Na avaliação do senador, eles devem entrar para a lista de organizações terroristas e ter os bens congelados. A avaliação dele foi endossada pelo senador Rick Scott, também republicano da Flórida, e o assessor de Segurança Nacional, John Bolton.
"Maduro criou uma rede de coletivos para servir como seus guarda-costas particulares e proteger seu apego ao poder", disse Rubio em carta endereçada ao secretário de Estado americano, Mike Pompeo, e ao secretário do Tesouro dos EUA, Steve Mnuchin.
Analistas venezuelanos concordam com a avaliação do governo americano. Para Luis Vicente León, do Instituto Datanálisis, esses grupos, de características similares às milícias brasileiras, funcionam como uma espécie de "seguro" do chavismo caso as Forças Armadas se voltem contra o regime.
"Os coletivos sempre foram usados como meio de intimidação, seja por serem armados, seja por estarem envolvidos com a distribuição de cestas básicas em bairros pobres", disse ao Estado. "Mas eles são principalmente um contraponto ao setor militar, caso ocorra uma oposição armada ao chavismo dentro da revolução.
Para o analista Oscar Vallés, da Universidade Metropolitana da Venezuela, o comunicado dúbio de Padrino significa que o Exército tenta coibir "excessos" dos coletivos. "Na prática, Padrino está dizendo aos coletivos: reprimam, mas não abusem."
No domingo passado, membros do coletivo Ali Primera 4F questionaram a prisão de alguns de seus membros por militares durante a repressão a protestos no Estado de Lara. Segundo eles, não houve respeito aos direitos individuais dos detidos.
Para entender: Projetos sociais e violência
Os coletivos, grupos de civis armados, foram criados durante a presidência de Hugo Chávez para defender os princípios da revolução bolivariana. Segundo o governo, os coletivos são grupos sociais que trabalham em projetos nas comunidades, as chamadas "Misiones".

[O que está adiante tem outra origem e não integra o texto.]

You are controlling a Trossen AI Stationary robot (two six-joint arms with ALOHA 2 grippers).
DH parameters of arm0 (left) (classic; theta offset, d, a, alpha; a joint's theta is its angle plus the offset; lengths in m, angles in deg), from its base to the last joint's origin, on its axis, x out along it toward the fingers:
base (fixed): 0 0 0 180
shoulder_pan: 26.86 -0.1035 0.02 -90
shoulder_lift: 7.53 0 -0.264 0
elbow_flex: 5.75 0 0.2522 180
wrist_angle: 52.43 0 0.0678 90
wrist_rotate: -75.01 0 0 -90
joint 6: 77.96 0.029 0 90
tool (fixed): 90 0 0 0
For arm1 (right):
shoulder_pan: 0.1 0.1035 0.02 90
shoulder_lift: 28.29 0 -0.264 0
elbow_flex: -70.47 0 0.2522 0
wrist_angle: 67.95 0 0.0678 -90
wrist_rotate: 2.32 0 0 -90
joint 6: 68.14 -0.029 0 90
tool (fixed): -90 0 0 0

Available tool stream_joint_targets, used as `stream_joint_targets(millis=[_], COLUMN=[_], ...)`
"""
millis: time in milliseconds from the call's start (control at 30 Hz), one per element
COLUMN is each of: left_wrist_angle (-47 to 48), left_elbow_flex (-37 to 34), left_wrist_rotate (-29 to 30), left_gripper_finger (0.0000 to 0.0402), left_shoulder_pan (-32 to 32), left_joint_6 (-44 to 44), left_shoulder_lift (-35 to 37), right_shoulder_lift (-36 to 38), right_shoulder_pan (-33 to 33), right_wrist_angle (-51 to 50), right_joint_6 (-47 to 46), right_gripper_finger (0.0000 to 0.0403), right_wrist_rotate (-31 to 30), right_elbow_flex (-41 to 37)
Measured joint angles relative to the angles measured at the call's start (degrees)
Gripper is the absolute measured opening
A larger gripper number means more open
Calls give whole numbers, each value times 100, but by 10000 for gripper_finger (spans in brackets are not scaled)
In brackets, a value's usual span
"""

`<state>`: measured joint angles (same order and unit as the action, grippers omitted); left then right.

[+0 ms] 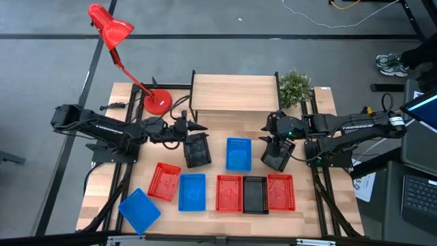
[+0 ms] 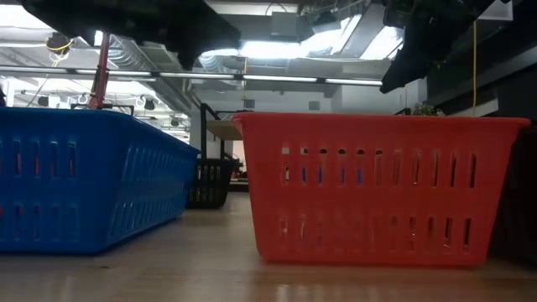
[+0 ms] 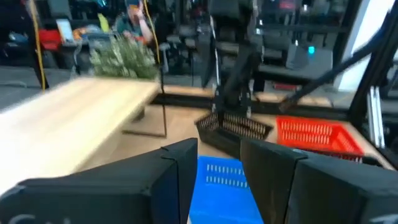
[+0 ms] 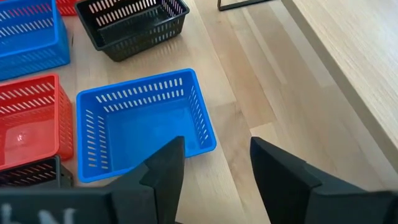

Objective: Stack baskets on shelf by color
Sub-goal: Put the top right black bin on the shelf

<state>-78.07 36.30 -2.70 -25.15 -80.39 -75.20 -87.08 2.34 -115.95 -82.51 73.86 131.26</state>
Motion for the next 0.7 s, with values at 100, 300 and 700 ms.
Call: stream_joint_targets(millis=[100, 300, 700], left_wrist_angle=[-187, -235, 113], left_elbow_flex=[-6, -6, -8], left_wrist_rotate=[1, 4, 5], left_gripper_finger=[116, 116, 116], left_shoulder_pan=[-8, 9, 158], left_joint_6=[0, 0, 155], left_shoulder_lift=[-319, -625, -860], right_shoulder_lift=[0, 0, 2], right_shoulder_pan=[-1, -2, 0], right_wrist_angle=[0, 0, -11], right_joint_6=[-9, -16, -321], right_gripper_finger=[183, 183, 178], right_wrist_rotate=[-1, -2, 156], right_elbow_flex=[0, 0, -764])
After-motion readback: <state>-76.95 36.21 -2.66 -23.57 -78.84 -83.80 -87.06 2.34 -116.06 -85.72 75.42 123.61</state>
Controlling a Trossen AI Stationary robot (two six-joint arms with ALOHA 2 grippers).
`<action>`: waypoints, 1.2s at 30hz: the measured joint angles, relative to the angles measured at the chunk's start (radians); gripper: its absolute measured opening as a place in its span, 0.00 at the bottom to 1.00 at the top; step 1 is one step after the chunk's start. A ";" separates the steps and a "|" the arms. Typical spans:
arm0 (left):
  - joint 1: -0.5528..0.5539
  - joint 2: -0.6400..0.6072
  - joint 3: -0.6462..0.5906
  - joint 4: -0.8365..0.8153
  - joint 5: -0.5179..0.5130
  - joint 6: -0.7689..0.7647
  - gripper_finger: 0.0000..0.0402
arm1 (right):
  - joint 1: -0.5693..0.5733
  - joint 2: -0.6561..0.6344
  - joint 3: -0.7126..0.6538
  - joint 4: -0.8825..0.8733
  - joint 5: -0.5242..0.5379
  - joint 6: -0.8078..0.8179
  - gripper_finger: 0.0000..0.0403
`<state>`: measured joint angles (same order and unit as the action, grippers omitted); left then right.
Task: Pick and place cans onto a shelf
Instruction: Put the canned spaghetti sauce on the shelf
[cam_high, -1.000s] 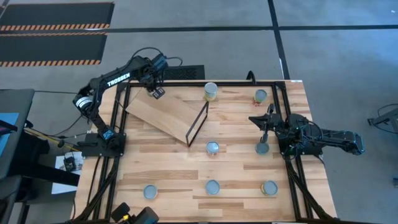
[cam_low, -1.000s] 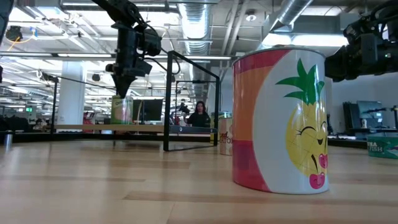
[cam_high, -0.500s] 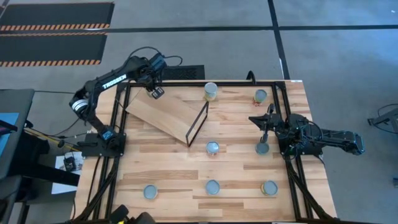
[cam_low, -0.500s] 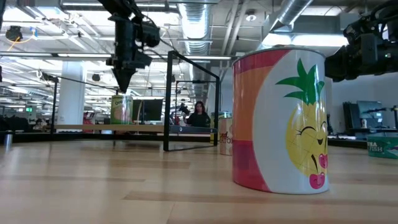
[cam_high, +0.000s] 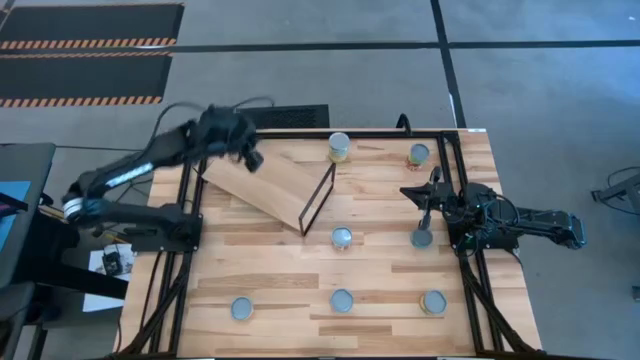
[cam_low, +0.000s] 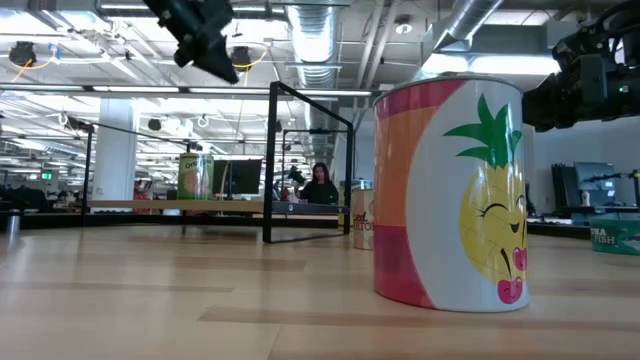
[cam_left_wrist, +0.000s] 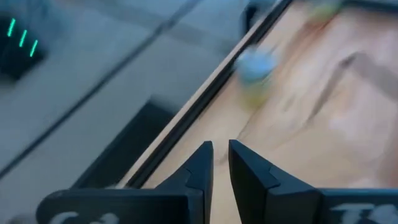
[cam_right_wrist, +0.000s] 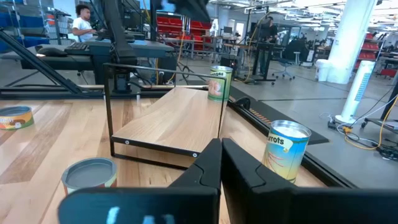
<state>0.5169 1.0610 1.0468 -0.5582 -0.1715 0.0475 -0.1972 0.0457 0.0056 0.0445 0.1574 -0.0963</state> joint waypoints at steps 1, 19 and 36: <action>-0.031 -0.045 -0.073 0.098 0.013 -0.005 0.10 | 0.000 0.000 0.000 0.000 0.000 0.000 0.07; -0.216 -0.312 -0.894 1.119 0.167 0.010 0.05 | 0.000 0.000 0.000 0.000 0.000 0.000 0.07; -0.059 -0.309 -0.902 1.157 0.346 0.037 0.00 | -0.011 -0.001 0.004 0.374 0.009 -0.072 0.06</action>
<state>0.4583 0.7525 0.1448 0.5983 0.1742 0.0841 -0.2085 0.0448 0.0098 0.4189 0.1664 -0.1685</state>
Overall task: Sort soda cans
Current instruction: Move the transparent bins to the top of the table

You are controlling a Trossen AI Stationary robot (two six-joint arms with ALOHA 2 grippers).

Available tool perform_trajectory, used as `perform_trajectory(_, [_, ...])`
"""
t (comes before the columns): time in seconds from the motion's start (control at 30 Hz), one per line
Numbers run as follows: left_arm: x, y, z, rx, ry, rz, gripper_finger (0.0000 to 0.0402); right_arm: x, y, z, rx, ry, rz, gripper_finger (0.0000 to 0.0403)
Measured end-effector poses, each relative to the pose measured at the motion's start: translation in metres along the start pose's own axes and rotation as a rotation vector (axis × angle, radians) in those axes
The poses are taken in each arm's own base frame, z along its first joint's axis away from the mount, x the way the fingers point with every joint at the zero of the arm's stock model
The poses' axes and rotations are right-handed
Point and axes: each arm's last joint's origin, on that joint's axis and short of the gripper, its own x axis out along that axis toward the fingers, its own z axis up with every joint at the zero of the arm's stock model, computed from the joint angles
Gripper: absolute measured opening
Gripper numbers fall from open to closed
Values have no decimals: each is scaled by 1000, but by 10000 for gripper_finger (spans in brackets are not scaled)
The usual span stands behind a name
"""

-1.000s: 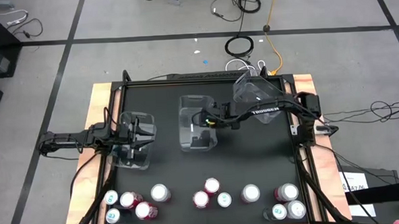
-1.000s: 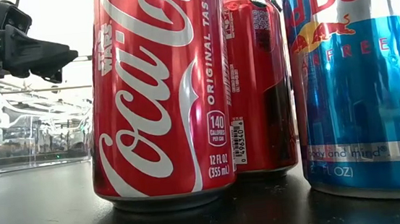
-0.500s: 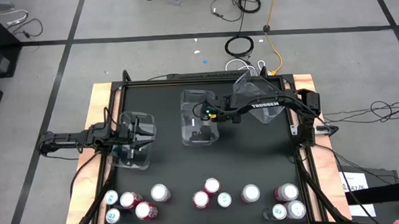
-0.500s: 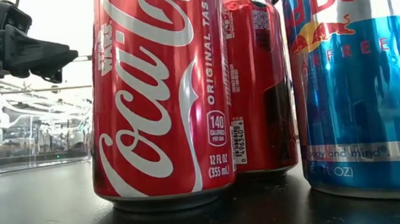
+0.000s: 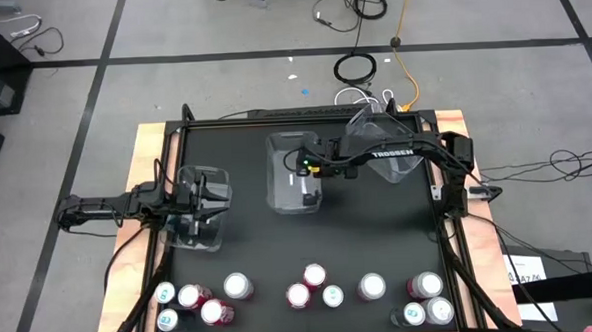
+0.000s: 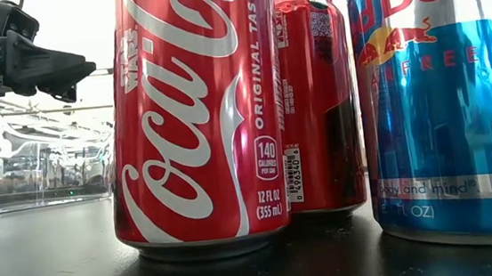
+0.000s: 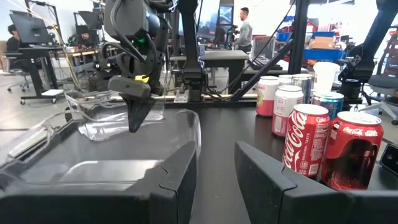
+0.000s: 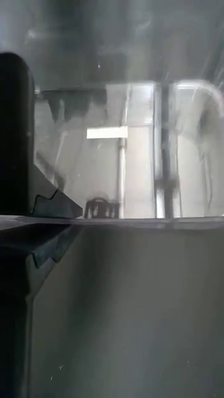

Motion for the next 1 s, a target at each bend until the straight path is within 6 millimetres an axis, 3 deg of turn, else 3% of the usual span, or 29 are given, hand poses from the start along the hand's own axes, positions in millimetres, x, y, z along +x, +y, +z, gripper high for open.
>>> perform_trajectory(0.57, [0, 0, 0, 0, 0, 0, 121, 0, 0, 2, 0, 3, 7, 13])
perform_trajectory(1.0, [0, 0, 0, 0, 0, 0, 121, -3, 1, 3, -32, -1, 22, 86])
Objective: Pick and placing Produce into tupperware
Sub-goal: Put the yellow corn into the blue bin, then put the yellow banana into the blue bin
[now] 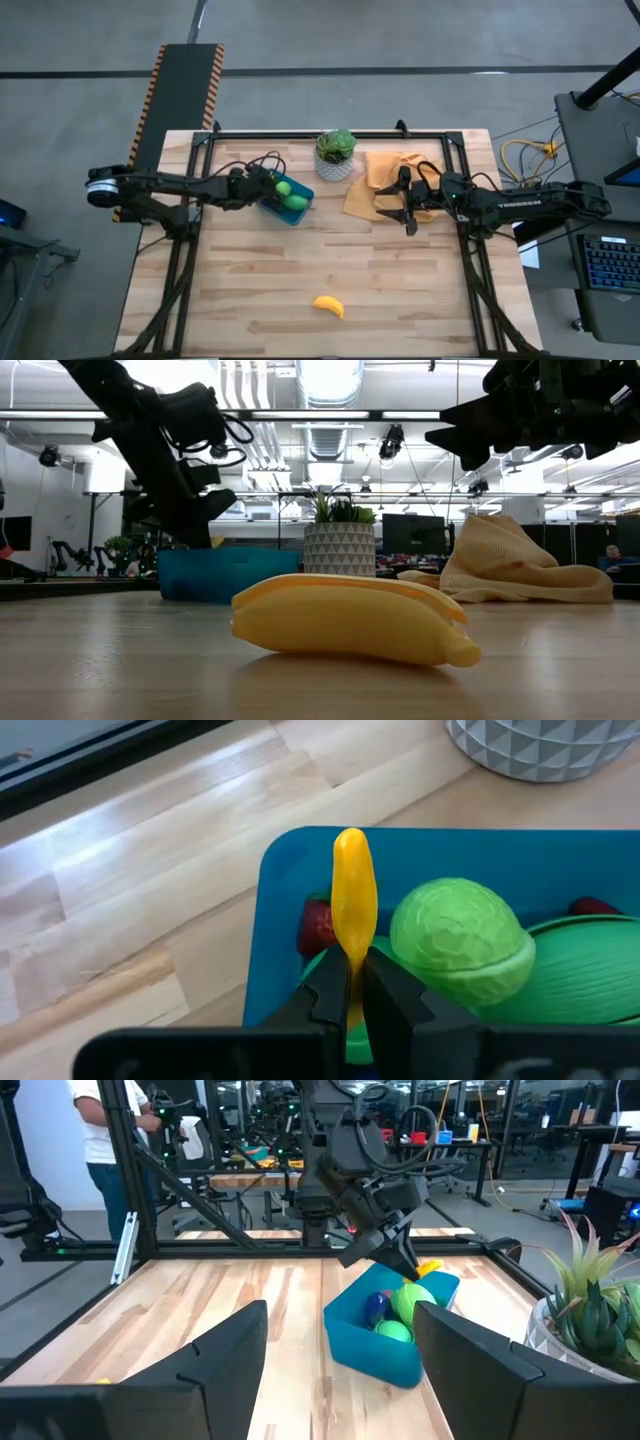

No entanto, alguns grupos funcionam como as milícias brasileiras. São conhecidos por sua violência e por controlar serviços públicos em certas regiões. Os próprios membros dos coletivos, que se vestem de negro, cobrem o rosto e geralmente andam em motocicletas, dizem que a polícia ou a Guarda Nacional os chamam para intimidar. As informações são do jornal O Estado de S. Paulo.